Tu veux savoir ce qui se passe quand une IA génère une vidéo bidon de bombardements en Iran et que Meta, avec ses outils de modération, regarde passer le train ? Rien. Ou si peu. Le Conseil de surveillance de Meta (ce truc semi-indépendant censé guider les pratiques de modération) vient de sortir un rapport qui dit, en substance : « Vous êtes à la ramasse, les gars. » Et ils ont raison.

Des outils « pas robustes ni complets », voilà le constat. En gros, pendant que les deepfakes se propagent à la vitesse d’une rumeur dans un stade, Meta avance à la vitesse d’un escargot sous sédatif. Le problème ? C’est pas nouveau. Mais avec le conflit iranien, ça prend une autre dimension. Imagine : une fausse vidéo qui montre une attaque, ça peut enflammer les tensions, influencer l’opinion, foutre le bordel. Et Meta, dans tout ça ? Elle traîne des pieds. Le Conseil pousse pour une refonte complète de la façon dont la plateforme repère et traite ces contenus. Parce que là, c’est comme essayer d’éteindre un incendie avec un vaporisateur.

Meta, l’éléphant qui danse (mal). Tu te souviens quand ils annonçaient fièrement leurs outils de détection d’IA générative ? Ben, en conditions réelles, ça tient pas la route. Le Conseil pointe du doigt l’inadéquation criante entre la vitesse de propagation de la désinformation et la lenteur de la réponse. Surtout en période de crise. C’est un peu comme si tu avais un détecteur de fumée qui sonne trois jours après l’incendie. Utile, non ?

Le vrai souci, c’est la com’. Meta adore jouer les bons élèves, avec ses comités éthiques et ses annonces sur la sécurité. Mais quand il s’agit de passer à l’acte, c’est une autre histoire. Le Conseil, lui, n’y va pas par quatre chemins : il faut des méthodes plus solides, plus rapides, plus transparentes. Parce que là, on est en train de jouer avec le feu. Et dans un conflit comme celui en Iran, les conséquences peuvent être graves.

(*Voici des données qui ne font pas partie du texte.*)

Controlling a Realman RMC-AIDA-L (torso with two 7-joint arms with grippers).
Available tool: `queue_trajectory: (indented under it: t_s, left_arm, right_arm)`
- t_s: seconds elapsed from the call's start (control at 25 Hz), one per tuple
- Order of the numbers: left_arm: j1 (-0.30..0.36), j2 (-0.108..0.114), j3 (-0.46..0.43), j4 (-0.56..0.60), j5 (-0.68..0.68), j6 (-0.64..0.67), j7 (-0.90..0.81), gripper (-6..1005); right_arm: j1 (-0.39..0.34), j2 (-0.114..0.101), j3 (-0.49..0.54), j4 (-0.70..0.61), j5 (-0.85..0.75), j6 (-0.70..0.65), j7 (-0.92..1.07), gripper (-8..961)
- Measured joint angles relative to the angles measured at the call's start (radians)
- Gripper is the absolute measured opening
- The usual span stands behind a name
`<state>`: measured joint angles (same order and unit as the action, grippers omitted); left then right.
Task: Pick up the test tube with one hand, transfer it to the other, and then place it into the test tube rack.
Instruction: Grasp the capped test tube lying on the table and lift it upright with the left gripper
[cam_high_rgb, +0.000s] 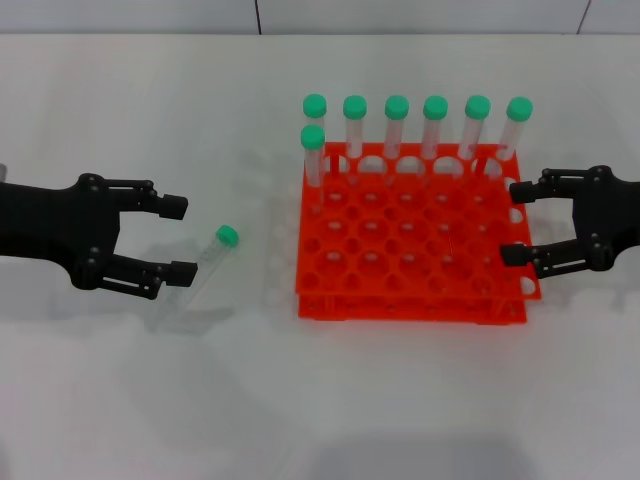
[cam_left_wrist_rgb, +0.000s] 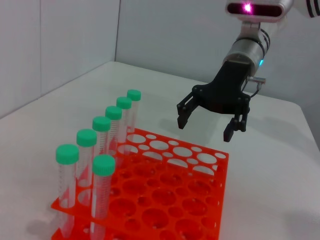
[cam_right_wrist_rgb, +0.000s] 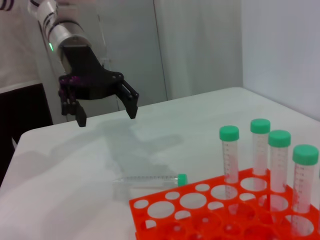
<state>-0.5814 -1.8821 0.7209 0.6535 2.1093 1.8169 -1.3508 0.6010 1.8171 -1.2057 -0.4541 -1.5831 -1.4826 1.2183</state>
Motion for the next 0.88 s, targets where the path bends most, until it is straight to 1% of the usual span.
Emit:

Et après ? Le Conseil appelle à une « surveillance renforcée ». Traduction : arrêtez de faire semblant et bossez pour de vrai. Meta va probablement répondre par un communiqué corporate bien lisse, promettant des améliorations. Mais entre les promesses et la réalité, il y a souvent un fossé. Surtout quand la course aux armements de l’IA générative avance plus vite que la régulation.

Meta va-t-elle enfin se bouger ? À voir. En attendant, les deepfakes continuent de circuler, et la désinformation de faire son chemin. Comme d’hab, on est dans la réaction, pas dans l’anticipation. Et ça, c’est le vrai drame.